Just look at the sun.
Oh, if I could only make myself
completely unafraid--once
born, we never die--
what talks we'd have, and will. It's theorized
the universe is only one
among others, infinite
others. Though
didn't Christ tell us, In my father's house
there are many rooms. . .
And I would tell you
what it's like,
real fear. And
how there are human beings for whom the sun
is never going to shine
is never going to rise again, ever, not
really--
not the real sun.
They're not exactly waking up
in radiant awareness
and celebration of their own presence these days,
who'd get rid of themselves with no more thought
(if it were possible) than you would give to
taking off a glove.
How in deep sleep sometimes even we get well.
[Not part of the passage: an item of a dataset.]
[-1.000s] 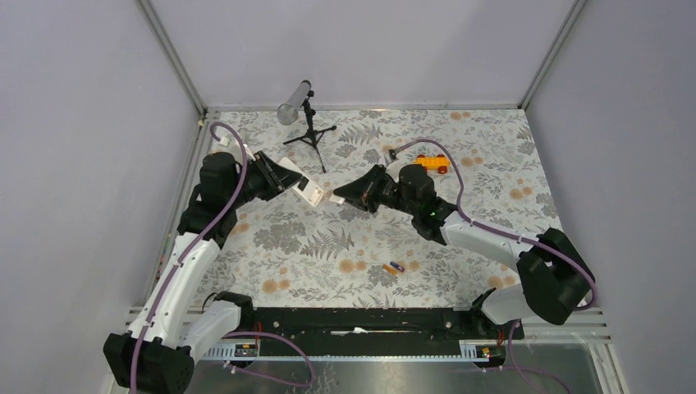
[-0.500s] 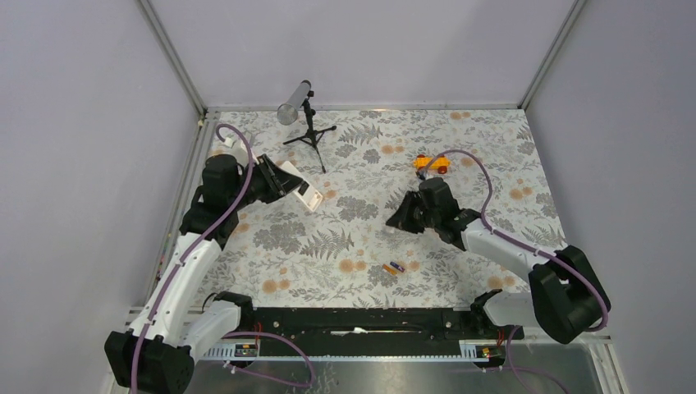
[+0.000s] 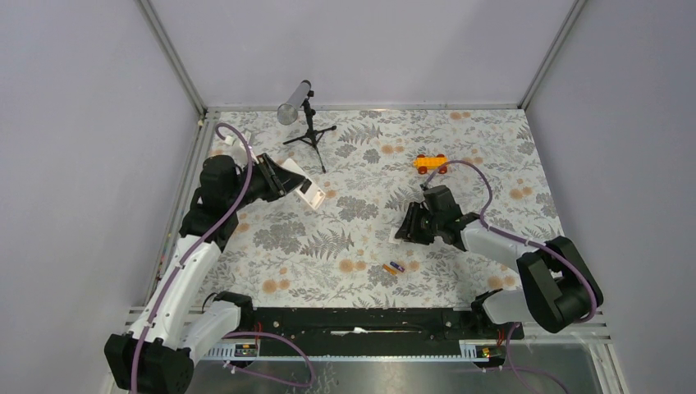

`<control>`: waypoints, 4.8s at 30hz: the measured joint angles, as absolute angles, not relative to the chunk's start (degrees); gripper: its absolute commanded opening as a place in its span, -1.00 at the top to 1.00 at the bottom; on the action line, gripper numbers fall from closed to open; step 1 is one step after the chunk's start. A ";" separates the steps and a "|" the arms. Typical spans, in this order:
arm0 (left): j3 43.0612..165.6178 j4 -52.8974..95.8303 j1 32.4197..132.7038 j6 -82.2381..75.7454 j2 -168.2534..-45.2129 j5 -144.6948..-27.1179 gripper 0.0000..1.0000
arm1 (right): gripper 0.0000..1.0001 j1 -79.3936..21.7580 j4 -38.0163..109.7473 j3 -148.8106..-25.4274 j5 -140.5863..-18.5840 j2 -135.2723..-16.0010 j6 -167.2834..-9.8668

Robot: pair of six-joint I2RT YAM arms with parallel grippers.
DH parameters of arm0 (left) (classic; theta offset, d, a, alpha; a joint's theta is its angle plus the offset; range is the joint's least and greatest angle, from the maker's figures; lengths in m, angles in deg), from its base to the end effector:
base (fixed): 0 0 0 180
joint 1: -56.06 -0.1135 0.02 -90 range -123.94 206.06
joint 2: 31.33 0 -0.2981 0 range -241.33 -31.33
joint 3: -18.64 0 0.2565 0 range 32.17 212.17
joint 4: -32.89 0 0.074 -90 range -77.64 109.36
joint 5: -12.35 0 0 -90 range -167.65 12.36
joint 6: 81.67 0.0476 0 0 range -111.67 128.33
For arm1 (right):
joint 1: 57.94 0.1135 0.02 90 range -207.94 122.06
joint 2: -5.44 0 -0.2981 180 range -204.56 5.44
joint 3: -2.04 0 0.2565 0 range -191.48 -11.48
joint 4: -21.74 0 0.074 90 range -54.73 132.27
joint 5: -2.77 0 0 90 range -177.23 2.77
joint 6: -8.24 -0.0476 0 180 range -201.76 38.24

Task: Load the batteries into the remote control

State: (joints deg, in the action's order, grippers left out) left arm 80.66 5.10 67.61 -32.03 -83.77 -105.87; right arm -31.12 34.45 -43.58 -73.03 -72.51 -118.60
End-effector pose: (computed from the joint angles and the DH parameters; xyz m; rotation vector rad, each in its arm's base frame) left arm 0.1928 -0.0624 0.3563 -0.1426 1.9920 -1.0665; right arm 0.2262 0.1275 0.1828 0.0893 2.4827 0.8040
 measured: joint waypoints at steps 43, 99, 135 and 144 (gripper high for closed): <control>73.97 25.54 69.65 -53.23 -82.37 -110.38 1.00 | -0.90 -20.08 -9.70 -45.35 -59.81 -59.24 -149.81; 78.19 29.84 70.06 -52.44 -84.47 -134.07 0.59 | 0.99 -17.80 -11.10 -53.75 -53.10 -66.02 -137.81; 80.33 4.55 69.60 -25.67 -79.03 -114.62 1.00 | 0.41 -16.80 60.20 -57.88 -72.22 -60.71 -114.01; 80.31 5.87 69.60 -25.71 -79.03 -114.27 1.00 | 0.38 -14.90 61.71 -55.45 -79.91 -64.55 -112.85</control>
State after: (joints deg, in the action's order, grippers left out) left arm 80.31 5.87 69.60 -25.71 -79.03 -114.27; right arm -14.90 61.71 -55.45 -79.91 -64.55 -112.85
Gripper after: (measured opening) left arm 0.222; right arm 0.279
So you can believe me, in the far deeper
sleep (these new apple leaves, maybe) we are all going
to be perfectly all right.
FLIGHT
1.
That glass was it filled with alcohol, water, or light
At ten
I turned you into a religion
The solitary
four-foot priest of you, I kept
the little manger candle
burning, I
kept your black half-inch of
scripture
in the hiding place
Destroyer
of the world
That empty
glass
2.
In which city was it, in fourth or fifth grade, Mother
read in the newspaper you'd be appearing
and dressed me up in suit
and little tie
and took me
I wanted to run to you--who were all these people?--
I sat alone beaming
at you who could not meet my eyes, and after
you shyly approached
and shook my hand
3.
If I'm walking the streets of a city
covering every square inch of the continent
all its lights out
and empty of people,
even then
you are there
If I'm walking the streets
overwhelmed with this love for the living
I will still be a blizzard at sea
Since you left me at eight I have always been lonely
star-far from the person right next to me, but
closer to me than my bones you
you are there
4.
It's 1963 again, the old Minneapolis airport so vast
to me, and I am running
after the long flight alone I am running
running into your huge arms--
Now
I am forty-five now and I am dreaming,
dreaming--nobody
will ever believe this--I'm dreaming
we are together again we are both forty-five
and I have you all to myself this time, and we are
walking
together we're walking down a glowing-blue tunnel
we're on time for our flight, I can hardly believe it
we are traveling somewhere together alone
God knows where we are going, and who cares
we're together, walking
and happily talking
and laughing, and breathing
WALKING TO
MARTHA'S VINEYARD
And the ocean smells like lilacs in late August--how
is that.
The light there muted (silver) as remembered light.
Do you have any children?
No, lucky for them.
Bad things happen when you get hands, dolphin.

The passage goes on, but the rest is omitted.